I have installed Hadoop - 2.6.0 in my machine and started all the service.

When I compare with my old version,this version does not start the job tracker and task tracker jobs instead it starts the nodemanager and resourcemanager.

QUestion:-

  1. I believe this version of Hadoop uses YARN for running the jobs. Can't I run a map reduce job anymore?
  2. Should I write a job thats tailored to fit the YARN resource manager and application manager.
  3. Is there a sample Python job that I can submit?
1

1 Answers

1
votes
  1. I believe this version of Hadoop uses YARN for running the jobs. Can't I run a map reduce job anymore?

It's still fine to run MapReduce jobs. YARN is a rearchitecture of the cluster computing internals of a Hadoop cluster, but that rearchitecture maintained public API compatibility with classic Hadoop 1.x MapReduce. The Apache Hadoop documentation on Apache Hadoop NextGen MapReduce (YARN) discusses the rearchitecture in more detail. There is a relevant quote at the end of the document:

MRV2 maintains API compatibility with previous stable release (hadoop-1.x). This means that all Map-Reduce jobs should still run unchanged on top of MRv2 with just a recompile.

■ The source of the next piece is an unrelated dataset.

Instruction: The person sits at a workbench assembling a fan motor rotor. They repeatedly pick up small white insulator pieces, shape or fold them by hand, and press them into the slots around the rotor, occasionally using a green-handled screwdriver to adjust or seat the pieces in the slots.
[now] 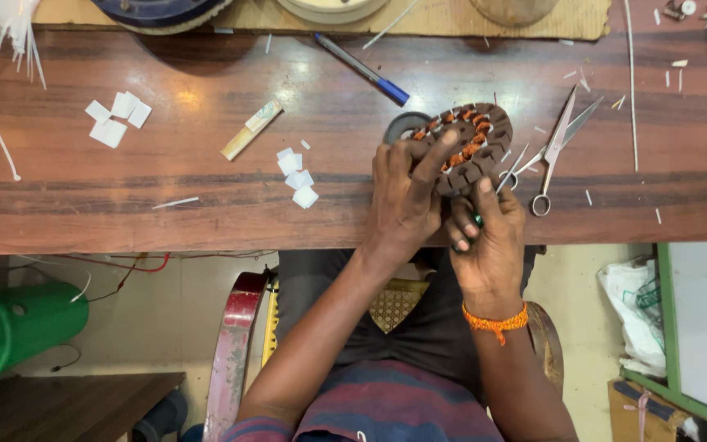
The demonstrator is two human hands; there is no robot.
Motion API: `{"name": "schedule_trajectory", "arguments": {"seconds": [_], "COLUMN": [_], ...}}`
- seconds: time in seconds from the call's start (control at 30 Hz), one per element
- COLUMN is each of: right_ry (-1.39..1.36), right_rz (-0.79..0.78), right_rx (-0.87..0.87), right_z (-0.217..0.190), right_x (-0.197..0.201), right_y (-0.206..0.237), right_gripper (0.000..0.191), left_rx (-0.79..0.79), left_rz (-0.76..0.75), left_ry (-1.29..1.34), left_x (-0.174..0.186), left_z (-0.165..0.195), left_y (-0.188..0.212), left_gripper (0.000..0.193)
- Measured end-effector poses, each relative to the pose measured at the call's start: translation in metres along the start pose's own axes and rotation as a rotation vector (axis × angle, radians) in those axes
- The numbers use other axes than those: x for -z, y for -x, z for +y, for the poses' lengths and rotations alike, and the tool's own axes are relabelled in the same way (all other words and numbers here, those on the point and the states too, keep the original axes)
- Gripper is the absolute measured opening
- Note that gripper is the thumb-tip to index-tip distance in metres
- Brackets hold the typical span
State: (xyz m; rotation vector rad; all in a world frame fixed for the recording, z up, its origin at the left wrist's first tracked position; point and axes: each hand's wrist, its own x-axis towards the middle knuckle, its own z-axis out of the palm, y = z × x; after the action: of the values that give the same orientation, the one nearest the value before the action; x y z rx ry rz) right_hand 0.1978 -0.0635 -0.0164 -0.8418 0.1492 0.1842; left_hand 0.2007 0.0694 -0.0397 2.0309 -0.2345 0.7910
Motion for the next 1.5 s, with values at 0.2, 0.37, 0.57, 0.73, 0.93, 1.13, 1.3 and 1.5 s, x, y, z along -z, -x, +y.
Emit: {"name": "schedule_trajectory", "arguments": {"seconds": [0.2,0.37,0.57,0.73,0.93,1.13,1.3,1.5], "right_ry": [0.051,-0.058,-0.008,-0.013,-0.055,0.597,1.744,0.87], "right_rz": [0.059,0.004,0.014,0.064,0.024,0.104,0.184,0.494], "right_rx": [0.008,0.013,0.053,0.061,0.218,0.26,0.61,0.375], "right_z": [0.0,0.003,0.008,0.01,0.009,-0.101,-0.148,-0.16], "right_x": [-0.007,-0.003,-0.014,-0.023,-0.006,0.09,0.154,0.17], "right_y": [-0.003,-0.006,-0.007,-0.001,0.021,-0.013,-0.087,-0.091], "right_gripper": [0.017,0.01,0.011,0.014,0.015,0.014,0.019,0.023], "left_rx": [-0.038,-0.067,0.023,0.04,0.139,0.039,0.059,0.328], "left_rz": [-0.016,-0.029,0.015,0.067,0.14,0.143,0.048,0.072], "left_ry": [-0.012,-0.053,0.13,0.247,0.21,-0.181,-0.357,-0.19], "left_x": [0.004,0.005,0.008,0.006,0.011,0.027,0.053,0.147], "left_z": [-0.003,0.0,-0.006,-0.008,-0.008,-0.02,-0.03,-0.01], "left_y": [-0.005,-0.003,-0.001,0.004,0.001,0.0,-0.006,0.036], "left_gripper": [0.098,0.093,0.097,0.099,0.108,0.102,0.088,0.071]}}
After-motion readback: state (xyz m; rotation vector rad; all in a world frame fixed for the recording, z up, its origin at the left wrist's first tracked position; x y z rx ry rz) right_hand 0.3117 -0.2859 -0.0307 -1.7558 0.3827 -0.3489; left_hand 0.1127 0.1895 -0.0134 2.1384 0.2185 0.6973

  1. Should I write a job thats tailored to fit the YARN resource manager and application manager.

If you're already accustomed to writing MapReduce jobs or higher-level abstractions like Pig scripts and Hive queries, then you don't need to change anything you're doing as the end user. API compatibility as per above means that all of those things continue to work fine. You are welcome to write custom distributed applications that specifically target the YARN framework, but this is more advanced usage that isn't required if you just want to stick to Hadoop 1.x-style data processing jobs. The Apache Hadoop documentation contains a page on Writing YARN Applications if you're interested in exploring this.


  1. Is there a sample Python job that I can submit?

I recommend taking a look at the Apache Hadoop documentation on Hadoop Streaming. Hadoop Streaming allows you write MapReduce jobs based simply on reading stdin and writing to stdout. This is a very general pardigm, so it means you can code in pretty much anything you want, including Python.

In general, it sounds like you would benefit from exploring the Apache Hadoop documentation site. There is a lot of helpful information there.